Debugging Redis Latency | Learning Loop

This article is about how at work we solved the issue of high response time while executing Redis commands from Node.js server to a Redis compatible database known as dragonfly.

Background

After introducing metrics to our Node.js service, we started recording the overall response time whenever a Redis command was executed. We had a wrapper service around a Redis driver known as ioredis for interacting with our Redis-compatible database. Once we set up Grafana dashboards for metrics like cache latency, we saw unusually high p99 latency numbers, close to 200ms. This is a very large number, especially considering the underlying database query itself typically takes less than 10ms to complete. To understand why this latency was so high, we needed more detailed insight than metrics alone could provide. As part of a broader effort to set up our observability stack, I had been exploring various tracing solutions – options ranged from open-source SDKs (OpenTelemetry Node.js SDK) with a self-deployed trace backend, to third-party managed solutions (Datadog, Middleware, etc.). For this investigation, we decided to proceed with a self-hosted Grafana Tempo instance to test the setup and feasibility. (So far, the setup is working great, and I’m planning a detailed blog post on our observability architecture soon). With tracing set up, we could get a waterfall view of the path taken by the service while responding to things like HTTP requests or event processing, which we hoped would pinpoint the source of the delay in our Redis command execution.

Pasted image 20250409091602.png An example trace showing Redis commands executed while processing an HTTP request.

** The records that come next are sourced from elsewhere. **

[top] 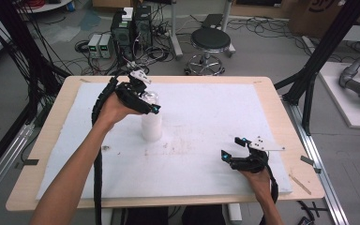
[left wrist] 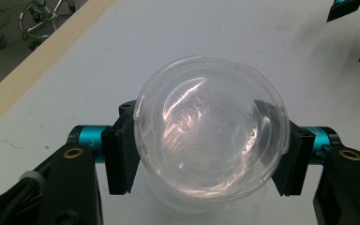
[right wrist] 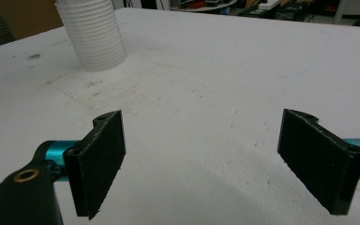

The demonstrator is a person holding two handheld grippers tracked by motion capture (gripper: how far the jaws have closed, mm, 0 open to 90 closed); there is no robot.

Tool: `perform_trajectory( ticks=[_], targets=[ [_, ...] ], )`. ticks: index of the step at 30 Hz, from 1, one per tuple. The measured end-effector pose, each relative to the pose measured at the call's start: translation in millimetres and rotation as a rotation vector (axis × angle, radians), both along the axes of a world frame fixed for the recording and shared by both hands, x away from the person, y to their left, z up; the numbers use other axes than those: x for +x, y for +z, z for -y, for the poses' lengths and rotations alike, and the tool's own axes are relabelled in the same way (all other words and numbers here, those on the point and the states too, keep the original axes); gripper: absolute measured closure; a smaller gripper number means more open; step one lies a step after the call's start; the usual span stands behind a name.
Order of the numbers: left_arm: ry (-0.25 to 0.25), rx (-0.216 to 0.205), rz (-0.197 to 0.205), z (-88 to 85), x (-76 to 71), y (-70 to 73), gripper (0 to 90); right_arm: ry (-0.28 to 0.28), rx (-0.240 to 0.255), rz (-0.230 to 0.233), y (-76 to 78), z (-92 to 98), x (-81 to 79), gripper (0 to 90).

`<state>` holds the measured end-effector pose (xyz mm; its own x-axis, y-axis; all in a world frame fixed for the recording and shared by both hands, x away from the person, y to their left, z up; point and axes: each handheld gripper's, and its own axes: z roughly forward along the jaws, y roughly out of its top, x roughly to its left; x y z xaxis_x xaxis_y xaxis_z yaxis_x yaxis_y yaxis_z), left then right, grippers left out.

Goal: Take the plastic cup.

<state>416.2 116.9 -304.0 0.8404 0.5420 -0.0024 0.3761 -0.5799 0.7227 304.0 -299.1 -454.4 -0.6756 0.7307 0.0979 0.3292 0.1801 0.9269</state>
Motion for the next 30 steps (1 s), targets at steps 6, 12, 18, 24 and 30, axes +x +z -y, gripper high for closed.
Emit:
perform_trajectory(
  ticks=[6,12,18,24,30],
  targets=[
    [-0.001,-0.02,0.02,-3.2,-2.4,28.3,36.7,-0.002,0.004,-0.011,0.1,-0.1,0.0,15.4],
    [0.001,-0.043,0.09,-8.0,-8.4,82.6,38.1,-0.005,0.007,-0.009,0.1,0.4,0.3,15.4],
    [-0.002,-0.053,0.133,-11.7,-16.5,113.4,38.6,-0.002,0.005,-0.011,0.0,0.5,0.5,15.4],
    [-0.019,-0.102,0.147,-17.3,-26.7,108.5,38.6,-0.003,0.01,-0.009,0.0,1.1,0.4,15.4],
    [-0.11,-0.245,0.151,-25.3,-58.1,66.6,39.2,-0.002,0.012,-0.002,0.1,1.1,-0.6,15.4]
  ],
)
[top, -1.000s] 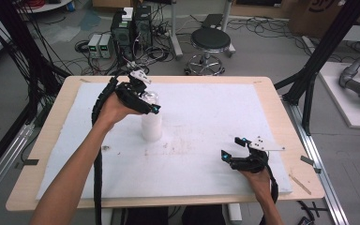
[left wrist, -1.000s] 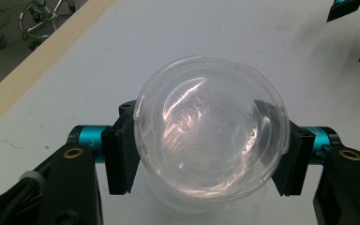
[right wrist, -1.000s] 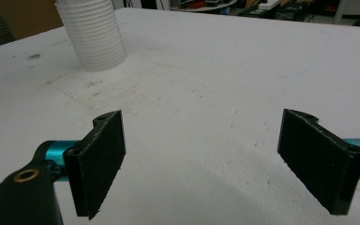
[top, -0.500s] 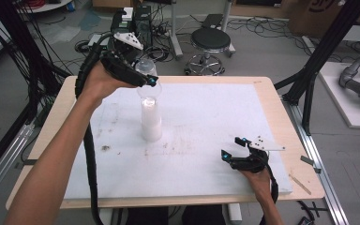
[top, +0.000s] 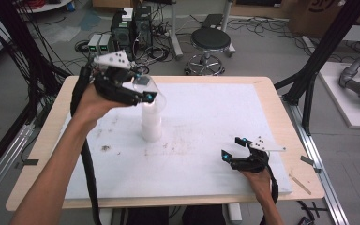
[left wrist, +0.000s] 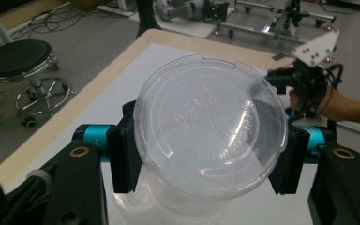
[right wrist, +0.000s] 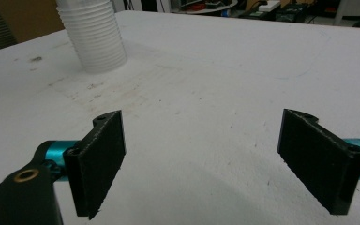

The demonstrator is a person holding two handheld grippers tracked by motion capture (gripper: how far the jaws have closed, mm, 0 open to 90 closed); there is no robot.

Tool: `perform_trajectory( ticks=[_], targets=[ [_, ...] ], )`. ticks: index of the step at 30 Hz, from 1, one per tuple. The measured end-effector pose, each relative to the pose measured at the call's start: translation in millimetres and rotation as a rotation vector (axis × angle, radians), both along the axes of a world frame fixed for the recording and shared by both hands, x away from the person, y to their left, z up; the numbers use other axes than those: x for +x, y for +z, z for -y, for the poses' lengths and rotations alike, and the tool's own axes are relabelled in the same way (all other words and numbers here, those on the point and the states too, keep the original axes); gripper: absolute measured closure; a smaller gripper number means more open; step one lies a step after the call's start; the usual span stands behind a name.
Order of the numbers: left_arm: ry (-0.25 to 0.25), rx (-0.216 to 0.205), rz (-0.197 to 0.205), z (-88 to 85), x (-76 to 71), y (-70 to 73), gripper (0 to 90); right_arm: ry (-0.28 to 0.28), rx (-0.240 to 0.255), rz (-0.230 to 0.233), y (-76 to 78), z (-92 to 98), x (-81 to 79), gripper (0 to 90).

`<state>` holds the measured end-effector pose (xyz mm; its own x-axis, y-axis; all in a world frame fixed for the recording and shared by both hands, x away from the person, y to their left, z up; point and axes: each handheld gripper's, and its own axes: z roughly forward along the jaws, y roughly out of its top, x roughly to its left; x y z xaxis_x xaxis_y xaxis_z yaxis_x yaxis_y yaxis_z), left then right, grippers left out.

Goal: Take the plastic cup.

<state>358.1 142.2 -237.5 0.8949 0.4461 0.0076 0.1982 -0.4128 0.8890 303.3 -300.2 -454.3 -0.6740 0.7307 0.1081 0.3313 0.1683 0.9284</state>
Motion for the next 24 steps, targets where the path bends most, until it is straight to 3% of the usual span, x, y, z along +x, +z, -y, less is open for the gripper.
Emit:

Okay, back to the problem. After setting up tracing, we could visually inspect the Redis command spans, like in the example above. Correlating these trace timings with our earlier metrics confirmed the high latency numbers. Indeed, something wasn’t right with how our service was connecting to the cache server and executing commands.

Finding the culprit

Dragonfly is a Redis-compatible key-value database but with support for multithreading; Redis, on the other hand, follows a single-threaded, event-based model similar to Node.js.

Our first step was to check if anything was wrong with the cache server deployment itself. We enabled Dragonfly’s slow query logs to check for commands taking longer than 100ms. Interestingly, we only saw SCAN commands in these logs. This didn’t immediately make sense because our high latency metrics were observed for commands like GET, SET, DELETE, and UNLINK. These are typically O(1) commands and should not take more than a few milliseconds, so we ruled out the possibility of these specific commands taking significant time to process on the cache server itself.

To further monitor command execution time directly on the Dragonfly server, we enabled its Prometheus metrics exporter. We looked at two metrics: “Pipeline Latency” and “Average Pipeline Length”. The “Average Pipeline Length” was always close to 0, and the “Pipeline Latency” was consistently under 10ms. While there wasn’t clear documentation from Dragonfly detailing these metrics precisely, going by the names, we assumed they represented the actual command execution time on the cache server.

So, the evidence suggested commands were executing quickly on the cache server (confirmed by both low Prometheus pipeline latency and the absence of GET/SET etc., in the slow query logs). But wait – the slow query logs did show the SCAN command with execution times in the range of 50ms to 200ms. So, what exactly is the SCAN command, and why were we using it?

The `SCAN` Command and Frequent Use

First, what is the SCAN command? SCAN is a cursor-based command in Redis used to iterate over the keyspace. It takes a cursor position and a glob pattern, matching the pattern against keys in the database without blocking the server for long periods (unlike its predecessor, KEYS).

In our system, we primarily use SCAN to invalidate cache entries for specific users. We publish cache invalidation events from various parts of our application. Depending on the event type, a process triggers that uses SCAN to find and delete cache keys matching a user-specific pattern. Since these invalidation events are very frequent in our workload, the SCAN command was executed much more often than we initially realized.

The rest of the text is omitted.